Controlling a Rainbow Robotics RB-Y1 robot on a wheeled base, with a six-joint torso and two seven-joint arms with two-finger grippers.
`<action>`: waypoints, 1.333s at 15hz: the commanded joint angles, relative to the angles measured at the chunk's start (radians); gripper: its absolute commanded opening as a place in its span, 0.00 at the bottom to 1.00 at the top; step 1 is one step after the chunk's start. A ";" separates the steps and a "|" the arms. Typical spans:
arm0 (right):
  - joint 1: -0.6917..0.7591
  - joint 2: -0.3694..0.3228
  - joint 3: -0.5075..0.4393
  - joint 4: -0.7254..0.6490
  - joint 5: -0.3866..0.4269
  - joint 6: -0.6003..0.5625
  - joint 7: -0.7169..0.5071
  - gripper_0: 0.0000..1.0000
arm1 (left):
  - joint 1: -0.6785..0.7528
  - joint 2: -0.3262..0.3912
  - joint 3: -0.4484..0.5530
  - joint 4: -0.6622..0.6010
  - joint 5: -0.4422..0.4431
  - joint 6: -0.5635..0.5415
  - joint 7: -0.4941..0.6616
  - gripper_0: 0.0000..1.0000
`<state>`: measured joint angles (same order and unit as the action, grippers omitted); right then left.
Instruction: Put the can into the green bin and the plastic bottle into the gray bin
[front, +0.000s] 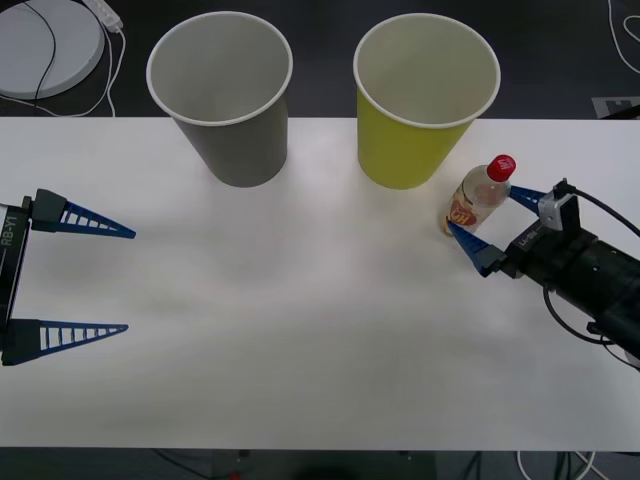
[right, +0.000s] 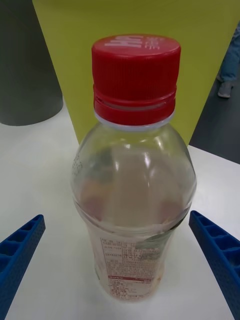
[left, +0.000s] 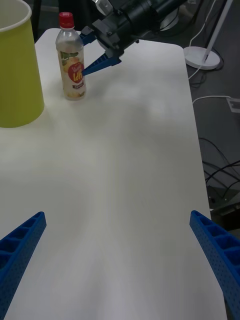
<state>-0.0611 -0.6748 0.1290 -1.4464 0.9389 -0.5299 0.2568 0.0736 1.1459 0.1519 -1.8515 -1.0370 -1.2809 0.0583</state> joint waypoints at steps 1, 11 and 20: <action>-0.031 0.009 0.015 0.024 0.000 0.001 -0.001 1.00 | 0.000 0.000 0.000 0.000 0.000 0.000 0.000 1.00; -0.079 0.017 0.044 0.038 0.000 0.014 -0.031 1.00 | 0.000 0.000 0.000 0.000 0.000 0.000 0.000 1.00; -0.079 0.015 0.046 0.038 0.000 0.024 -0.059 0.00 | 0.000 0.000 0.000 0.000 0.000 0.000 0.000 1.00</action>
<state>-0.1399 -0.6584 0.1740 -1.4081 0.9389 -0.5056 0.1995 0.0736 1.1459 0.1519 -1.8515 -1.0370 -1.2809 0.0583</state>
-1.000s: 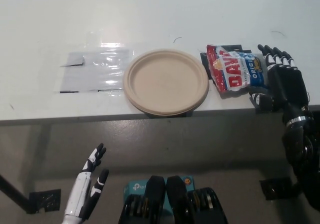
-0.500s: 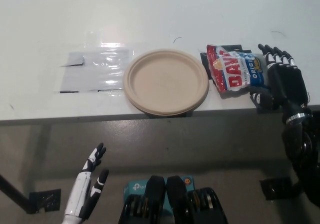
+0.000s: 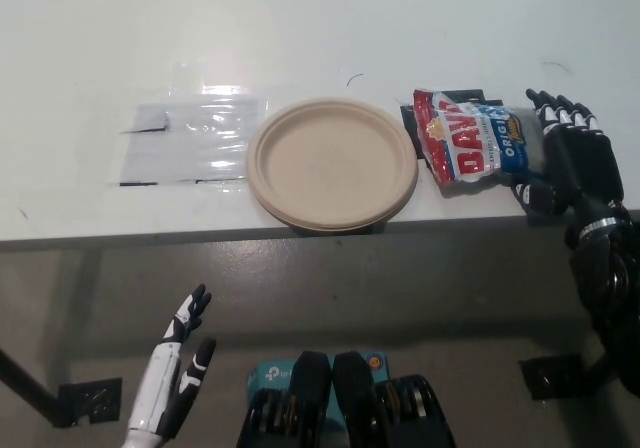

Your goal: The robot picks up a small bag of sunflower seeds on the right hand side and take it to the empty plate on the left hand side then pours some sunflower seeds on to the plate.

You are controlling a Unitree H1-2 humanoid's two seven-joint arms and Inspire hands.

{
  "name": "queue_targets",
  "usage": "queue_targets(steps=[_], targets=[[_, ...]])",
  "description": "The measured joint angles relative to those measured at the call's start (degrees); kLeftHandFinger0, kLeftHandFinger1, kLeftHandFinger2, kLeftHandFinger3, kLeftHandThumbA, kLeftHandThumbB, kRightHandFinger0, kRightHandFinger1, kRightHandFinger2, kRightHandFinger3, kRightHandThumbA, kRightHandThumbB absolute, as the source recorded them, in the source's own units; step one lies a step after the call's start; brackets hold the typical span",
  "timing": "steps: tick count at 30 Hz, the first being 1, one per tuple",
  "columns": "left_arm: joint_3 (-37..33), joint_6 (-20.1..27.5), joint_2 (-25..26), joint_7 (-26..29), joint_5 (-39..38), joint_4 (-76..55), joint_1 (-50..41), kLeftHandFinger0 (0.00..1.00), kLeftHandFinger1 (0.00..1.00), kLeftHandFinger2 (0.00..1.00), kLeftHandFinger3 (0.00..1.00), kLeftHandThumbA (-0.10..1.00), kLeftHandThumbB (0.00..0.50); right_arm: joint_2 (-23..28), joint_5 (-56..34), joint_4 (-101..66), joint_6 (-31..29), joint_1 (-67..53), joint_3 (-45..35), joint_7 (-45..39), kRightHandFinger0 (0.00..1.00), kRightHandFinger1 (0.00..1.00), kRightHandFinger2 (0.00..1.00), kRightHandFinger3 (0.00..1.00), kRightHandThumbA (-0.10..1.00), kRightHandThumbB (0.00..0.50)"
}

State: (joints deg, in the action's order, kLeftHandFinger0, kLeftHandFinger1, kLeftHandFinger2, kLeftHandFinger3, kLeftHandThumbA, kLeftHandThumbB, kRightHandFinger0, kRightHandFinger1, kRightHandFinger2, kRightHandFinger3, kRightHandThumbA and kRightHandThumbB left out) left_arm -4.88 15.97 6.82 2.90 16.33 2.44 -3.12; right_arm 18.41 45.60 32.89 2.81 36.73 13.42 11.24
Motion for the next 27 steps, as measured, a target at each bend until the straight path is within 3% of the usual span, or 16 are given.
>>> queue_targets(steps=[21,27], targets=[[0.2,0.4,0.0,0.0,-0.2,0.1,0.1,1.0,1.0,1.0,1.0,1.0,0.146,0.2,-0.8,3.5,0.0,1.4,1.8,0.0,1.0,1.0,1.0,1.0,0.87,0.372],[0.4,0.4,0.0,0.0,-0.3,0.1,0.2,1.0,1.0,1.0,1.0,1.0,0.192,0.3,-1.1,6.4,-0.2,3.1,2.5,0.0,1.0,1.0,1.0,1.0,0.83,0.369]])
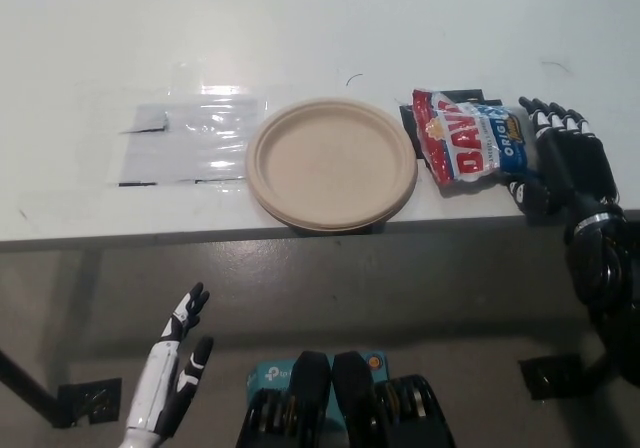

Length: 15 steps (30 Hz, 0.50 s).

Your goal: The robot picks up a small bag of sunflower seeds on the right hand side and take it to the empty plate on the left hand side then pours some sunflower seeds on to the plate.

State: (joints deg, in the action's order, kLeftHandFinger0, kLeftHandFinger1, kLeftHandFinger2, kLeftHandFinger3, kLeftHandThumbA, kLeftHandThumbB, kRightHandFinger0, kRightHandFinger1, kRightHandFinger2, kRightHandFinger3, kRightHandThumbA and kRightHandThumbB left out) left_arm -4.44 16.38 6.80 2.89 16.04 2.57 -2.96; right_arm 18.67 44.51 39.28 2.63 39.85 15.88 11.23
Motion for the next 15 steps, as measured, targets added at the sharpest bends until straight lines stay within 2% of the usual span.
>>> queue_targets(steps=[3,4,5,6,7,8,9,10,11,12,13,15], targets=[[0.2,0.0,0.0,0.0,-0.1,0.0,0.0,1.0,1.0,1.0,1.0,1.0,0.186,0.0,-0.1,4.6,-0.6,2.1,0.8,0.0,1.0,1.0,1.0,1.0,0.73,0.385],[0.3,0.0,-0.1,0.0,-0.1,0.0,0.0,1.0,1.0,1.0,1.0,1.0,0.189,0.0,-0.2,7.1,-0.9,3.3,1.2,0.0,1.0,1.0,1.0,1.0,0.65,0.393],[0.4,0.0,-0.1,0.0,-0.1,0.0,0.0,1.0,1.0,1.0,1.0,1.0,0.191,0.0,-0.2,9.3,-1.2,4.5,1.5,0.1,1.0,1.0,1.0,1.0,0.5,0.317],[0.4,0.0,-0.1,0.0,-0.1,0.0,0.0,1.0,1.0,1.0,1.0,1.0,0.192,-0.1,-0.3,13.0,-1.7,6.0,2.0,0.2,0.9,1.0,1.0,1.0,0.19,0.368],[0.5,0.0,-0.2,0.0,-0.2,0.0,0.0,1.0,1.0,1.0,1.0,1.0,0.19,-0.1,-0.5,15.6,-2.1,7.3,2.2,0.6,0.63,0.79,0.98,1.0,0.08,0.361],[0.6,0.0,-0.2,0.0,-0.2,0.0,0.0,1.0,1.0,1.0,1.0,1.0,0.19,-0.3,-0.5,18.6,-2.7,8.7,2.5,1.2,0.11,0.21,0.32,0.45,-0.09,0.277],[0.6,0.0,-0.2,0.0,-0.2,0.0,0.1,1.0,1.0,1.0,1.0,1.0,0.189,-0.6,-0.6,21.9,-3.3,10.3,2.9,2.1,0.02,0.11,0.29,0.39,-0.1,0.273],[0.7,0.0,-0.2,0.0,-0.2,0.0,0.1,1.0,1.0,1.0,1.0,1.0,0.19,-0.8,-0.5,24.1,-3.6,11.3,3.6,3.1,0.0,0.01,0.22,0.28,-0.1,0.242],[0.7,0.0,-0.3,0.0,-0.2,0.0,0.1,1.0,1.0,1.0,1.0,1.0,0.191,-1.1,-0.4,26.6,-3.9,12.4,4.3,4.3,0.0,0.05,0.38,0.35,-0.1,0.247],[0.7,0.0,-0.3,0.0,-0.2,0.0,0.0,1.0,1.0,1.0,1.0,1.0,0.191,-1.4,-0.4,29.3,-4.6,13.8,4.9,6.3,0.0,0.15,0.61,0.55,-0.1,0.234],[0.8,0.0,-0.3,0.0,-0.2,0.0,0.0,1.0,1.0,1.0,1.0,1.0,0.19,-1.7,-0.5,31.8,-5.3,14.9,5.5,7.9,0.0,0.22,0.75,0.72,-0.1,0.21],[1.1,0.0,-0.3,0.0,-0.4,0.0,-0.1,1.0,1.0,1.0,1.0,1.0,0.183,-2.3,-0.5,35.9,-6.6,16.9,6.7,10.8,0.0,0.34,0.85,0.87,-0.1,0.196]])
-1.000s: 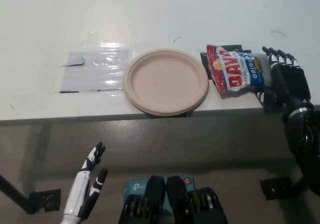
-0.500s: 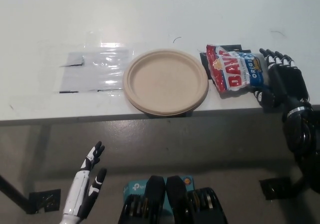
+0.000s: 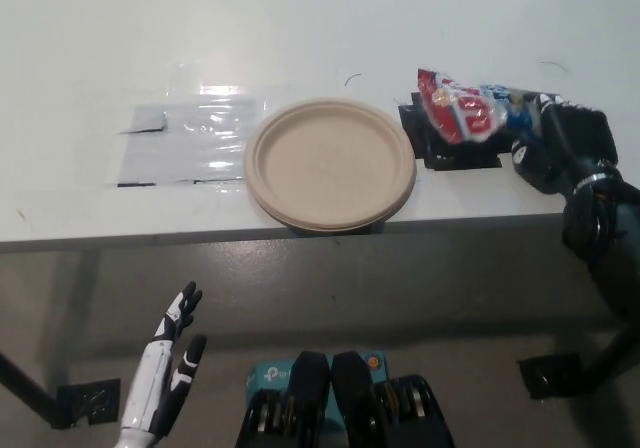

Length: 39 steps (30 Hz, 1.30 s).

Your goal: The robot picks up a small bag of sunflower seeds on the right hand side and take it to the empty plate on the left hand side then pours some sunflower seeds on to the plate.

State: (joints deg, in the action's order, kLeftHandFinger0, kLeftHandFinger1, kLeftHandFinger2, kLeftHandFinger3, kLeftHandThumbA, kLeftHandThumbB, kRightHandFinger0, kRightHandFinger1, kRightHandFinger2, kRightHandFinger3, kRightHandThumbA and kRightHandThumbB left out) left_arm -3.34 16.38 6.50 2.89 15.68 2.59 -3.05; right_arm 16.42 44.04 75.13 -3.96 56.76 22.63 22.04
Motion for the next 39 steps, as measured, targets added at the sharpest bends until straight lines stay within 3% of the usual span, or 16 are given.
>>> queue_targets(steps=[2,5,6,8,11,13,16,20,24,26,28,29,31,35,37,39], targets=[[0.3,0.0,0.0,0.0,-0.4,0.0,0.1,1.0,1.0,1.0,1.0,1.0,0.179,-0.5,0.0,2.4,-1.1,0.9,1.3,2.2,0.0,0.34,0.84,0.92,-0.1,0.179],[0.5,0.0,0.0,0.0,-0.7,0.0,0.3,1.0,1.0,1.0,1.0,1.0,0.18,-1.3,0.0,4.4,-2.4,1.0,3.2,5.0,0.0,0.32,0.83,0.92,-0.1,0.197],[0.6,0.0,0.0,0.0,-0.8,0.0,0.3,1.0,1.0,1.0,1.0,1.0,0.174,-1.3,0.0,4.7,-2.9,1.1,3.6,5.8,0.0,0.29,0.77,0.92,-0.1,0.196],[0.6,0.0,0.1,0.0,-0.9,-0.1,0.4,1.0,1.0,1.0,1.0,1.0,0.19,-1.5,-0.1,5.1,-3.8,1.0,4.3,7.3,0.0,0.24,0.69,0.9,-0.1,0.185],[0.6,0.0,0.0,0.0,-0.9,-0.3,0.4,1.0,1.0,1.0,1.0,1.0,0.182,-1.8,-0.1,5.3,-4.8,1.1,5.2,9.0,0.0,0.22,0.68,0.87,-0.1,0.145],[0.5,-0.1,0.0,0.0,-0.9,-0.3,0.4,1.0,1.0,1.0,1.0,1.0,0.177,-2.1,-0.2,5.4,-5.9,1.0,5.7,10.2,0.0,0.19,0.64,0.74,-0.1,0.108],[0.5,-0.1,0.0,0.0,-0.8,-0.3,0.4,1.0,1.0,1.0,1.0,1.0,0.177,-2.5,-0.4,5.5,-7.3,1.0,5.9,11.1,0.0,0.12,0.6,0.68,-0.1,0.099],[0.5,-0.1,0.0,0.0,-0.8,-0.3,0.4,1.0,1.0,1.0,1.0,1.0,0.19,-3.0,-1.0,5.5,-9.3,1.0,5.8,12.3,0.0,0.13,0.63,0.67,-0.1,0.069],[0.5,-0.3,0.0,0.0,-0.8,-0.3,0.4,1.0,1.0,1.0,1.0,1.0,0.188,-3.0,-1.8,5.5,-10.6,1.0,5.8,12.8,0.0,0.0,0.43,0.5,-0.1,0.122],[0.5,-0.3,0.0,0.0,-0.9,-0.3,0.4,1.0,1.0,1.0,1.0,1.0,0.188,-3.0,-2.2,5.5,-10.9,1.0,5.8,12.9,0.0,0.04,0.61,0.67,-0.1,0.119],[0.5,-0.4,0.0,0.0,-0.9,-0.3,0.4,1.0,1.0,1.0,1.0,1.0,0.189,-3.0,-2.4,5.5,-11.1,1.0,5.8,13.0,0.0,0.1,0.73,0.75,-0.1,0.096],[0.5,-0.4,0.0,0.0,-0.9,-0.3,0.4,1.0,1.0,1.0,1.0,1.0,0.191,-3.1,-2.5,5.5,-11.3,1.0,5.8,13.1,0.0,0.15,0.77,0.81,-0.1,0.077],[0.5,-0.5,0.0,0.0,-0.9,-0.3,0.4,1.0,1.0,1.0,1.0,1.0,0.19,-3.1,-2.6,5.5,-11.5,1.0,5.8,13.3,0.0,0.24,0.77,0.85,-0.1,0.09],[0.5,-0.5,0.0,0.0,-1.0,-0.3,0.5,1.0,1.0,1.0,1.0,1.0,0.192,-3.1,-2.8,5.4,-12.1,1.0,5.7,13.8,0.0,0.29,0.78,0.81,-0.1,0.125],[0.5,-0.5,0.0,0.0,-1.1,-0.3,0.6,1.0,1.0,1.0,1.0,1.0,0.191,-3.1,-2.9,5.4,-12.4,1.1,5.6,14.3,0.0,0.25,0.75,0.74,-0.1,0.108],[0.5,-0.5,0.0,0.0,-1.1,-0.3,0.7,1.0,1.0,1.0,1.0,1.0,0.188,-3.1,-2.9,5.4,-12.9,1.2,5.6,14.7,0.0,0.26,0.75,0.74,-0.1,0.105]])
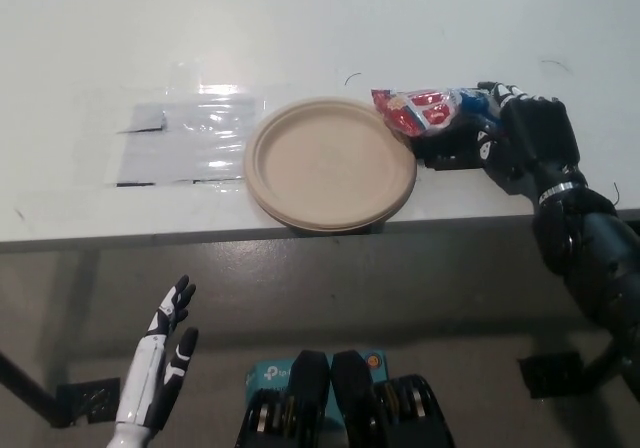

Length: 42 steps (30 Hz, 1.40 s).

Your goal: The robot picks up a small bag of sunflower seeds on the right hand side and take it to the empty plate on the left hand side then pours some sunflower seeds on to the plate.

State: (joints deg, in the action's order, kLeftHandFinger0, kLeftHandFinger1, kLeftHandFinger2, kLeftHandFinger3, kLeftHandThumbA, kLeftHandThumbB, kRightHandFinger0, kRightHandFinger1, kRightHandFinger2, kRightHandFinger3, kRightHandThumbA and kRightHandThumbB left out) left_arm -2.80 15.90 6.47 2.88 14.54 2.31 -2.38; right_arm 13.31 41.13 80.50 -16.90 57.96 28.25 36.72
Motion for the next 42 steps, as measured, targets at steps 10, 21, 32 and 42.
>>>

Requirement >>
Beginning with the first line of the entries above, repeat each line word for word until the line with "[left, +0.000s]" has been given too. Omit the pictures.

The completed task >>
Controlling a Rainbow Robotics RB-Y1 robot on a wheeled base, with a six-joint torso and two seven-joint arms with two-finger grippers.
`<action>`: waypoints, 1.333s at 15hz: the commanded joint angles, relative to the angles measured at the chunk's start (radians); gripper: its absolute commanded opening as a place in its span, 0.00 at the bottom to 1.00 at the top; step 1 is one step after the chunk's start. A ";" separates the steps and a "|" the arms. Typical spans:
arm0 (right):
  - joint 1: -0.6917..0.7591
  - joint 2: -0.3694..0.3228
  - joint 3: -0.5075..0.4393
  - joint 4: -0.7254..0.6490
  - joint 5: -0.3866..0.4269
  - joint 6: -0.6003..0.5625
  - joint 7: -0.7169..0.5071
  - gripper_0: 0.0000..1.0000
arm1 (left):
  - joint 1: -0.6785..0.7528
  - joint 2: -0.3262..0.3912
  - joint 3: -0.4484..0.5530
  - joint 4: -0.6622..0.6010
  - joint 5: -0.4422..0.4431
  - joint 6: -0.5635..0.5415
  - joint 7: -0.4941..0.6616
  - gripper_0: 0.0000..1.0000
`<state>`: measured joint angles (same order and unit as the action, grippers omitted); right then left.
Instruction: Put the can into the green bin and the plastic bottle into the gray bin
[front, +0.000s] 
[right, +0.000s] 
[left, +0.000s] 

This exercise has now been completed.